(Translated by Ágnes Csonka) The Secret Life of Sculptures
The secret life of sculptures begins at midnight. In the darkness of the museum storeroom blisters, boils, abscesses swarm the marble. Apart from the infection, they have nothing else to do with life. But the chiselled wound heals, the painted cut fades, small stains eat the skin, spew the epithelium, and inside the grey husk of the odour the marble thickens, sags. The brutality of synaesthesia. Equip the body with an epidemic! The mechanical orgy of the plague: what a beauty, a small masterpiece. Inside the inlay of stains the bones of a strange, modern legend: the atrophy of muscles can be recounted now. How the rapacious body richens, revealing its reserves, like an exhibitionist leather coat the living material in its worn spots. Oh, what do the smooth manners of the fastidious Greeks know about the dignity of proliferation, the rhetoric of rufousness? Unlike legend, myth needs no daubing, myth needs no treatment: do anything to it, it has too much untainted material inside, which is unable to feel shame even at night.

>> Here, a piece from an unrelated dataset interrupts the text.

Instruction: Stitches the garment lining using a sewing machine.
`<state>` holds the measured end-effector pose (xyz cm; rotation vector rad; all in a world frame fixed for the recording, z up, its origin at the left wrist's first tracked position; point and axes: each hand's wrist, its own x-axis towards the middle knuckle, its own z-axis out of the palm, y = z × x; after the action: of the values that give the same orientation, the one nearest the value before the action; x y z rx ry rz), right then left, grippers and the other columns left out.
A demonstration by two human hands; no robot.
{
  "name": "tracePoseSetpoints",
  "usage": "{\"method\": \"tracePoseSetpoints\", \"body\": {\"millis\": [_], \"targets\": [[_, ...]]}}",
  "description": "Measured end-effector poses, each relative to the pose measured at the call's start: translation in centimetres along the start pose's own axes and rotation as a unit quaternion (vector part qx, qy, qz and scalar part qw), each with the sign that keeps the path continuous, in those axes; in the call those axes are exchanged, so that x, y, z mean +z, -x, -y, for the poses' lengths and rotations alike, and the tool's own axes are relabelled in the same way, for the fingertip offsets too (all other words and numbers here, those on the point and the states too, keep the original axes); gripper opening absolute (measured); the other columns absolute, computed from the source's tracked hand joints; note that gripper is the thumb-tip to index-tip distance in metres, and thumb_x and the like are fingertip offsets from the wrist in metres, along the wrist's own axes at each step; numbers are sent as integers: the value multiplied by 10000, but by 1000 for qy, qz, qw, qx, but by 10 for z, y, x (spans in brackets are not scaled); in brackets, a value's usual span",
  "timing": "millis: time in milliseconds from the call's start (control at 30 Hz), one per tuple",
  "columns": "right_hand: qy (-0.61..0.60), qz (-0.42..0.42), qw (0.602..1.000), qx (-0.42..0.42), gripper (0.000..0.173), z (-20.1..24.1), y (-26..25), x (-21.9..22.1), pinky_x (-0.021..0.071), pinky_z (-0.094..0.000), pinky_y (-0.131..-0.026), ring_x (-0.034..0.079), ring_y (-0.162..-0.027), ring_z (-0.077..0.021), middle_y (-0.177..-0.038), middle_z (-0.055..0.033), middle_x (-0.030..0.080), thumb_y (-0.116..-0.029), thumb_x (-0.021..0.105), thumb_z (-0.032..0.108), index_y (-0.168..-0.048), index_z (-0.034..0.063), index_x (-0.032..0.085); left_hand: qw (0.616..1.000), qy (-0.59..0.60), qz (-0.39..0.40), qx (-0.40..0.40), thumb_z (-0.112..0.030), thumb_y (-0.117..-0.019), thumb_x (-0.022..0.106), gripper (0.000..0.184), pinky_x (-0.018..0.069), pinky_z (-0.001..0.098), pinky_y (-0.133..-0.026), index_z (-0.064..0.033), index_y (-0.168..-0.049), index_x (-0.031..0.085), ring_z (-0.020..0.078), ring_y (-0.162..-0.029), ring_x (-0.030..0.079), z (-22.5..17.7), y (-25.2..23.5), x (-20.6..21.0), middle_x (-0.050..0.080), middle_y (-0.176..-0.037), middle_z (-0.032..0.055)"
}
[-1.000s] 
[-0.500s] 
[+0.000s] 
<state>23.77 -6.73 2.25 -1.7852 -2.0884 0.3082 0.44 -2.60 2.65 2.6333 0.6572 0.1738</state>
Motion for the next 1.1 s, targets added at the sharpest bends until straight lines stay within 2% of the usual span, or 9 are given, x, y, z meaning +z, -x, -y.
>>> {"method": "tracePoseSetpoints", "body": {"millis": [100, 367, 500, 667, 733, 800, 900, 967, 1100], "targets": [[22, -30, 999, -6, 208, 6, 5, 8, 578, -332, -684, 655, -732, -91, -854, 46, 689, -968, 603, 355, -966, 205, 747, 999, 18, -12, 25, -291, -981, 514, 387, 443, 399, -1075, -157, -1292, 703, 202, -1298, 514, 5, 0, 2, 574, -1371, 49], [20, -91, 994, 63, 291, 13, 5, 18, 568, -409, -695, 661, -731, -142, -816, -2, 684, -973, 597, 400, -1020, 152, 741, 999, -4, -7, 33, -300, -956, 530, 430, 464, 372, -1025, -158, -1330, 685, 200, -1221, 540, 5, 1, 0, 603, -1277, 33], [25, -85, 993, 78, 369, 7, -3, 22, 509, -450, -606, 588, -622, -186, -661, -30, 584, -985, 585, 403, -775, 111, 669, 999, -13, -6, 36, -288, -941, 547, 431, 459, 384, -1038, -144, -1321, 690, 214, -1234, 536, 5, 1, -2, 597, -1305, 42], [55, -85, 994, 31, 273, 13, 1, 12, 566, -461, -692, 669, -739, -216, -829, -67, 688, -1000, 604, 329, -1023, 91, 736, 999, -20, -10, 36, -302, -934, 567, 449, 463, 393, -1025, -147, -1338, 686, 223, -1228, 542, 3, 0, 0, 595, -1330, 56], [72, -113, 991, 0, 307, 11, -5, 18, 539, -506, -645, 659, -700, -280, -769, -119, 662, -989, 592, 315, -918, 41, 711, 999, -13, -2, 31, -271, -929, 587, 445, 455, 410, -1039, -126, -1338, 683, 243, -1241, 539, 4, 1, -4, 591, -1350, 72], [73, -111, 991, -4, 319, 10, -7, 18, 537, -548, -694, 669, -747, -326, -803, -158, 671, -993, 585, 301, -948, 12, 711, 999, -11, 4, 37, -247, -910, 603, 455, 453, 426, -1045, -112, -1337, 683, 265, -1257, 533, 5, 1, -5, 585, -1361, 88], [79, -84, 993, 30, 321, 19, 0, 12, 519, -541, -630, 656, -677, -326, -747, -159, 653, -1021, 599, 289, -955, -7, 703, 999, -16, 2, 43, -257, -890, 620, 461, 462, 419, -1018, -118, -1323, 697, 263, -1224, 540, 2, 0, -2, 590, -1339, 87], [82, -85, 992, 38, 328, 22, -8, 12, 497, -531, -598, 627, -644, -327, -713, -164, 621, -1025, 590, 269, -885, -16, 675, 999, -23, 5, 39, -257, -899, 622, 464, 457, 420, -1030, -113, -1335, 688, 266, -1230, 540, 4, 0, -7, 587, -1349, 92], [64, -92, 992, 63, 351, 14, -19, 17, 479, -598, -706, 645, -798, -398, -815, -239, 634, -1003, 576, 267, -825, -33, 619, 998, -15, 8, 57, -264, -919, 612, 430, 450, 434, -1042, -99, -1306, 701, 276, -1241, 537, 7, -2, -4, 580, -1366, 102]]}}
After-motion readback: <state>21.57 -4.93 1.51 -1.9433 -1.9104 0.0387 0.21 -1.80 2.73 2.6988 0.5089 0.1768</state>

Zoltán Csehy (Bratislava, 1973): poet, translator published five collection of poems, translated into Hungarian the works of Strato of Sardis, Cicero, Quintilianus, Petrarca, Martialis, Pasolini and Martin C. Putna etc. He published the monography on the history of the queer Hungarian poetry (Sodoma and its Environs), wrote a guide of the contemporary opera (Experimentum Mundi), and two books on neolatin literature.